Внешне эта теория казалась (и была) очень умеренной, особенно для капиталистического Запада. Советское руководство как бы не ставило отныне своей целью завершение мировой революции и ограничивалось строительством социализма в границах СССР. На самом же деле теория социализма в отдельной стране просто констатировала тот факт, что революционная волна в Европе и Азии временно спала и наступившую передышку следует использовать для строительства социализма в СССР, т. е. не в группе стран победившего коммунизма, противостоящих в экономическом и военном отношениях капиталистическому миру, а всего лишь в одном, достаточно большом государстве.
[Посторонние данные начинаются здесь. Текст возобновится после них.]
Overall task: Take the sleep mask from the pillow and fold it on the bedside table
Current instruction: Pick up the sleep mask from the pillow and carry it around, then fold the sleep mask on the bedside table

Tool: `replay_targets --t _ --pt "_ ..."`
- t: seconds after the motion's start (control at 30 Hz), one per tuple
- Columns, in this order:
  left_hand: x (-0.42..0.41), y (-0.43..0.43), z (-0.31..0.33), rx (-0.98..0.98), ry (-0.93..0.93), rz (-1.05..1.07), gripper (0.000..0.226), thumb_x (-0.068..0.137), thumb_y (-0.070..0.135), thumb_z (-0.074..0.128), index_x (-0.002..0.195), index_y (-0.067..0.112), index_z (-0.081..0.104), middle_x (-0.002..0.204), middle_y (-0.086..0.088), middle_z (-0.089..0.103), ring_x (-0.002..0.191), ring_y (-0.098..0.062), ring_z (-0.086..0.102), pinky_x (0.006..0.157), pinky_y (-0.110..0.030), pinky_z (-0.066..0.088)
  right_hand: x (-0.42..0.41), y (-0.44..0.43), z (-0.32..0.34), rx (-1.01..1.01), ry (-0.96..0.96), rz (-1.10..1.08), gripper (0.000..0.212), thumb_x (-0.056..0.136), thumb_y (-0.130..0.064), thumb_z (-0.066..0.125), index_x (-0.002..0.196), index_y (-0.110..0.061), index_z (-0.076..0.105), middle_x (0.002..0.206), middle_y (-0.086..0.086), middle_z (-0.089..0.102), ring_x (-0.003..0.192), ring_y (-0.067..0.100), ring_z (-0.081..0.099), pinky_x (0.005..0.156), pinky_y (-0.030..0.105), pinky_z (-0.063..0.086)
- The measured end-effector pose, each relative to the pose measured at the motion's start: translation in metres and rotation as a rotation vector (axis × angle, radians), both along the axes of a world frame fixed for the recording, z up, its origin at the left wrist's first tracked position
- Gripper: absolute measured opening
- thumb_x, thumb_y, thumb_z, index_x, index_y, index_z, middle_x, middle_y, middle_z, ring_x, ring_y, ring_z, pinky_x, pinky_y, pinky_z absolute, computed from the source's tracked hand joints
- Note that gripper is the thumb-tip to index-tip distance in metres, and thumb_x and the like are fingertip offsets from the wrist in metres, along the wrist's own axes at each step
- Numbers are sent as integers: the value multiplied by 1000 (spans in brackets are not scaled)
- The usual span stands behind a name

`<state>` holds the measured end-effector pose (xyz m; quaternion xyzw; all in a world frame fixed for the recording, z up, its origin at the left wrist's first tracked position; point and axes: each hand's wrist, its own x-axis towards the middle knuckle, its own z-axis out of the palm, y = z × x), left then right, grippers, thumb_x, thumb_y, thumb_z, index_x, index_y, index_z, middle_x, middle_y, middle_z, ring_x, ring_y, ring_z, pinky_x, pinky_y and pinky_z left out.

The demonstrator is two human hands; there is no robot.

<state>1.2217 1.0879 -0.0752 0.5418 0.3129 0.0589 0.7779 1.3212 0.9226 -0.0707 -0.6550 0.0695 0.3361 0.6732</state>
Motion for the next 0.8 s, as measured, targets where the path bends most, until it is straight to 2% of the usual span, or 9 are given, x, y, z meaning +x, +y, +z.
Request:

Такая формулировка имела тем большее основание, что советское руководство все эти годы, начиная с 1917-го, очевидно переоценивало своих капиталистических противников, полагая, что им важнее всего расправиться с большевиками. Между тем у лидеров послевоенной Европы были совсем иные проблемы и планы, связанные прежде всего с восстановлением внутренней жизни, с постоянной борьбой за ликвидацию последствий мировой войны и за выполнение пунктов нелепого Версальского договора.
Сознание того, что «капиталистическое окружение» не намерено, по крайней мере в ближайшем будущем, идти на СССР крестовым походом, было новым обстоятельством, требующим, в период отлива революционной волны, отказа от риторики времен мировой революции, хотя по существу никаких изменений в советской политике и в конечных целях советского руководства не производилось. В этом смысле теория социализма в отдельной стране была далека от оппортунизма ленинского Брестского мира. Брестский мир предопределял политику «передышки», от его подписания или неподписания зависели практические шаги советского правительства. Наоборот, теория «социализма в отдельной стране» лишь констатировала наступившее затишье в Европе и вынужденную передышку в дальнейших попытках Советов экспортировать революцию. Тем не менее Троцкий считал принципиальное решение строить социализм в отдельной стране — Советском Союзе — катастрофой. Уже понимая, что Запад не намерен подавлять коммунистическую систему СССР военным путем, Троцкий все-таки был против установки на одиночество. Почему?
В экономическом плане коммунистическая система не была конкурентоспособной. Она могла существовать лишь вопреки всем правилам рыночной экономики и только благодаря тому, что насильственно подчинялась искусственным законам. Эти законы, как показал военный коммунизм, отметали рынок и конкуренцию. Коммунистическая революция никогда не ставила своей целью увеличение благосостояния народа или хотя бы рабочих. Она лишь обещала ликвидировать «капиталистическую эксплуатацию» и «перераспределить собственность» (т. е. провести всеобщую национализацию). Почему-то подразумевалось, что от этого рабочий станет жить лучше. Но прямой цели улучшить экономическое положение рабочего перед коммунистами не стояло.
Вставшие перед большевиками проблемы замыкались в круг. Из-за поражения революции в Европе приходилось строить социализм в одной стране, плацдарм для мировой революции. Это значило, что с капиталистическим миром сосуществовать придется какое-то длительное время. Но сосуществовать в экономическом смысле означало конкурировать. А конкурировать с капиталистическим Западом трудно было с помощью неконкурентоспособной коммунистической системы. Поскольку речь шла лишь о передышке, во время которой предстояло создать собственную военную промышленность для ведения революционной войны, необходимо было поддерживать НЭП и получать помощь от капиталистических стран — в виде концессий, займов, специалистов... Это, в свою очередь, предусматривало отход от военного коммунизма, отказ от риторики времен мировой революции, замену открытой подрывной деятельности тайной — по линии Коминтерна: до тех пор, пока не позволят обстоятельства, предстояло строить социализм в отдельной стране. Десять лет? Двадцать? Семьдесят? И все это время продолжать конкурировать с капиталистическим миром (который тоже, ведь, как оказалось — и что исключала коммунистическая догма — не стоит на месте, а потому до сих пор не догнан). Но тогда передышка и тактическое отступление, вызванные антикоммунистическими восстаниями недовольного народа, становились осознанной долгосрочной политикой; и социализм в отдельной стране мог оказаться не констатацией передышки, а конечной целью. Вот этого-то и боялся Троцкий.